* REQUIRED ACTION
Starting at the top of the entries below, write out each line up to and including the one containing "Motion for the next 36". Leave the pictures out.
====== SUPPLIED MATERIAL ======
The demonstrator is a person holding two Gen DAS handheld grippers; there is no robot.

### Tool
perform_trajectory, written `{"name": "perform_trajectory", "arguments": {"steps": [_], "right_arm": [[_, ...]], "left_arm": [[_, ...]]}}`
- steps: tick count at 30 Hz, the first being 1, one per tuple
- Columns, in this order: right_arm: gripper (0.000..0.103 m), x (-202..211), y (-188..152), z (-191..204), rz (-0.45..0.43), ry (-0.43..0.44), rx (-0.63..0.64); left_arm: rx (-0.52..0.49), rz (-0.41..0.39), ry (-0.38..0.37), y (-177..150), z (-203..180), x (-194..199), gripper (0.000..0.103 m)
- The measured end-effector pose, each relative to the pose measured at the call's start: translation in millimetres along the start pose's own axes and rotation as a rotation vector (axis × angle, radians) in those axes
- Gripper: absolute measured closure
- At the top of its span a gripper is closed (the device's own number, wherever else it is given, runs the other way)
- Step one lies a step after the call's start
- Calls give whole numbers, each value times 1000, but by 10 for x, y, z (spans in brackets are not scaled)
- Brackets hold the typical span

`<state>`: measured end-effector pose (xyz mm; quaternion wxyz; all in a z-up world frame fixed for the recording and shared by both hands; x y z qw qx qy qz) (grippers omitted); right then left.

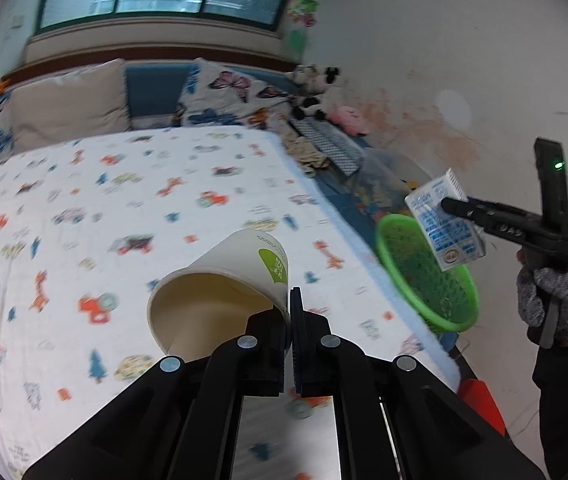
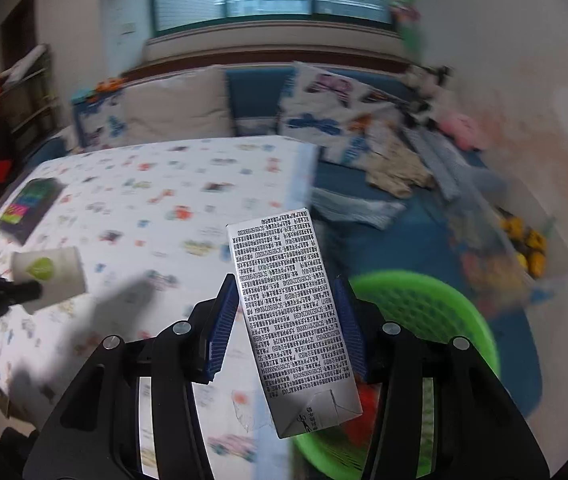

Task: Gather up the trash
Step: 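Carry the milk carton over the green basket and open the right gripper, then carry the paper cup over the green basket and open the left gripper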

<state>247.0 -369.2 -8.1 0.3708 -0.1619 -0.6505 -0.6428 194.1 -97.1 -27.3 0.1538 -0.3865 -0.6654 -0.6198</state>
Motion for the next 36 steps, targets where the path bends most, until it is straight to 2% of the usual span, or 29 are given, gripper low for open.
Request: {"name": "perform_trajectory", "arguments": {"steps": [3,11,13,17,20,25,29,36], "right_arm": [[53,22,-146,-266,16,-62,-28],[50,-97,-502,-701,48,-104,-149],[45,-82,-533,-740,44,-103,-167],[44,54,-575,-799,18,-101,-189],[37,176,-605,-823,0,-108,-197],[36,377,-730,-882,-16,-117,-223],[32,522,-830,-923,-35,-130,-239],[29,715,-1012,-1024,-66,-143,-277]], "left_arm": [[-29,-5,-27,71,-220,-23,100],[-106,0,-82,259,-724,-148,100],[-122,2,-91,292,-829,-179,100],[-157,4,-118,358,-1069,-254,100],[-188,13,-144,382,-1270,-339,100],[-240,50,-171,338,-1611,-550,100],[-289,85,-196,275,-1907,-721,100],[-350,132,-214,195,-2266,-1009,99]]}}
Point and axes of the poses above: each gripper's, at about its wrist camera, not at the fingertips, and x roughly against the way its jaws point, z to its left, y to its top, the point moved 8 cm from there along -x, roughly the way its jaws point, and after that the axes turned 9 degrees about y, right-handed, at the moved point
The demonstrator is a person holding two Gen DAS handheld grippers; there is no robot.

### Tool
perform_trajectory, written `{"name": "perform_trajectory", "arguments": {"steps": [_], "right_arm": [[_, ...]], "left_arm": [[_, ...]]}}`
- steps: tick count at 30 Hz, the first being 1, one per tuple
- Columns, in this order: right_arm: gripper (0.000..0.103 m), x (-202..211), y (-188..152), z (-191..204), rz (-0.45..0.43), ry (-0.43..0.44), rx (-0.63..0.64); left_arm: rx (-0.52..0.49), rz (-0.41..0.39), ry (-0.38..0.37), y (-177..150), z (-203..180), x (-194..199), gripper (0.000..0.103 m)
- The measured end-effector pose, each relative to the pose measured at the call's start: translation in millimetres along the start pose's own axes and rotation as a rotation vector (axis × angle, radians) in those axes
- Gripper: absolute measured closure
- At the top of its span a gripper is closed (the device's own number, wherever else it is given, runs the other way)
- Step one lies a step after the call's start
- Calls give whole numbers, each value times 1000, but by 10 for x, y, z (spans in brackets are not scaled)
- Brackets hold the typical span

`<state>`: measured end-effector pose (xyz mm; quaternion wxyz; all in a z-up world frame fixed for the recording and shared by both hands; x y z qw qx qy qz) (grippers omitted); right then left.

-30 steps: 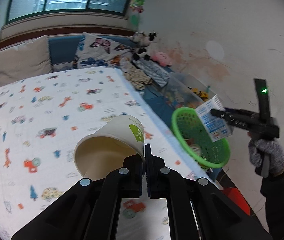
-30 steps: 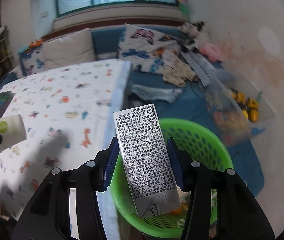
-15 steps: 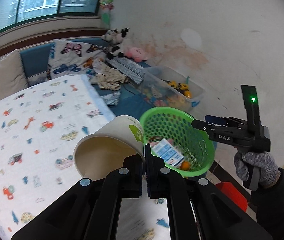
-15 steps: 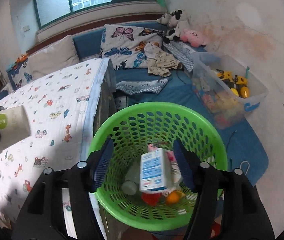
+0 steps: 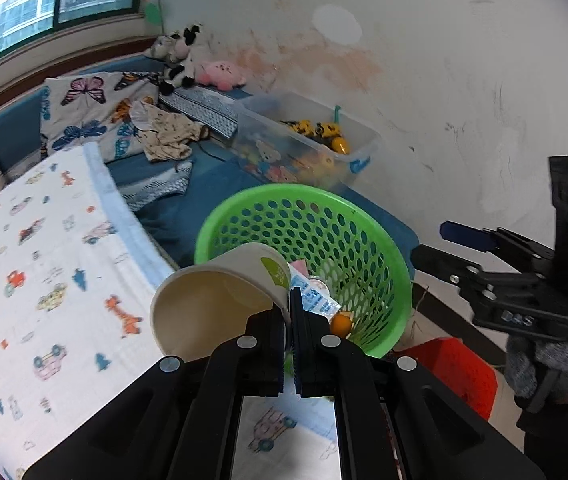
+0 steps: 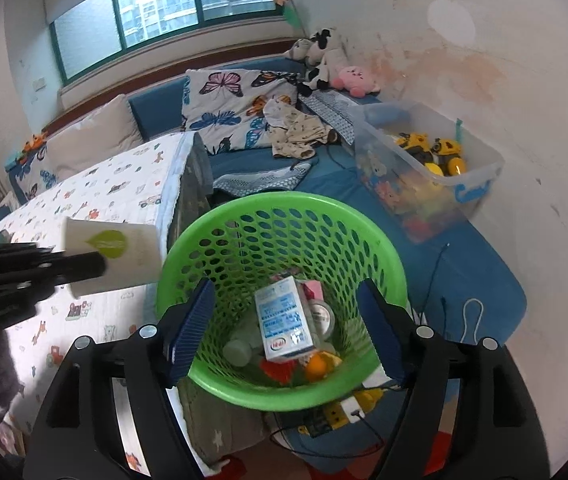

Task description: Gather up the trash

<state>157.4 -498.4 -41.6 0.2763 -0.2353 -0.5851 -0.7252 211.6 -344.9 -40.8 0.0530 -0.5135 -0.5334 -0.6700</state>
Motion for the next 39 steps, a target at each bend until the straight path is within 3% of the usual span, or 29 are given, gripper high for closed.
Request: {"name": "perform_trajectory", "arguments": {"steps": [8,10,11,12,19,23,32,39], "right_arm": [[29,32,-140,-77,2,14,-49],[29,38,-164,-84,1,17,-56],[29,38,-179,-74,2,19,-59],[29,39,-190,-69,2,22,-61],[29,89,-245,53,-10,34,-60],[29,138,-260,215,-26,60,-59],[25,177,-345,644,-36,67,-39],[20,194,-409,1011,-41,79,-7]], "left_arm": [[-32,48,5,-8,-160,-298,96],[-29,55,1,-13,-166,-336,81],[-24,53,-2,-8,-163,-343,60],[-19,45,-7,-4,-158,-336,49],[6,15,-7,-36,-39,-183,49],[37,-10,8,-97,128,19,44],[84,-90,112,-306,544,532,23],[132,-154,206,-518,940,959,15]]}}
Point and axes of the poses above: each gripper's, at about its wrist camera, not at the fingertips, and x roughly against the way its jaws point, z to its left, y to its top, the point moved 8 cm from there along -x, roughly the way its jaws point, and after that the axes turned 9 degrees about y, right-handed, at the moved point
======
* REPLY
The demonstrator is a person holding two Gen DAS handheld grippers; there is no robot.

### Tool
perform_trajectory, written `{"name": "perform_trajectory", "arguments": {"steps": [_], "right_arm": [[_, ...]], "left_arm": [[_, ...]]}}`
- steps: tick count at 30 Hz, the first being 1, one per tuple
- Columns, in this order: right_arm: gripper (0.000..0.103 m), x (-202..211), y (-188..152), z (-191..204), rz (-0.45..0.43), ry (-0.43..0.44), rx (-0.63..0.64); left_arm: rx (-0.52..0.49), rz (-0.41..0.39), ry (-0.38..0.37), y (-177..150), z (-203..180), x (-194..199), gripper (0.000..0.103 m)
- The measured end-effector pose, each relative to the pose measured at the call's start: translation in millimetres along the start pose's own axes and rotation as a rotation vector (axis × angle, radians) in those axes
- Gripper: absolute measured closure
- At the top of its span a gripper is closed (the device's own number, wherever else it is given, runs the other way)
- Step one lies a step after the call's start
- Calls give whole numbers, each value times 1000, but by 10 for x, y, z (spans in brackets are not scaled)
- Brackets hold the typical span

`<state>`: measured end-effector pose (xyz mm; quaternion wxyz; all in a z-up world frame fixed for the recording and shared by both hands; x y z qw qx qy qz) (grippers omitted); right then left.


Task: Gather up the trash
Step: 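Carry the milk carton over the green basket and open the right gripper, then carry the paper cup over the green basket and open the left gripper
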
<state>247.0 -369.2 -8.1 0.3708 -0.1619 -0.6505 -0.6428 194.1 -97.1 -27.3 0.1538 -0.3865 -0.6654 -0.6198</state>
Motion for the next 36 steps, targets where the path bends most, until it is straight to 2% of the usual span, or 29 are given, gripper low for open.

Nothing further remains for this exercise.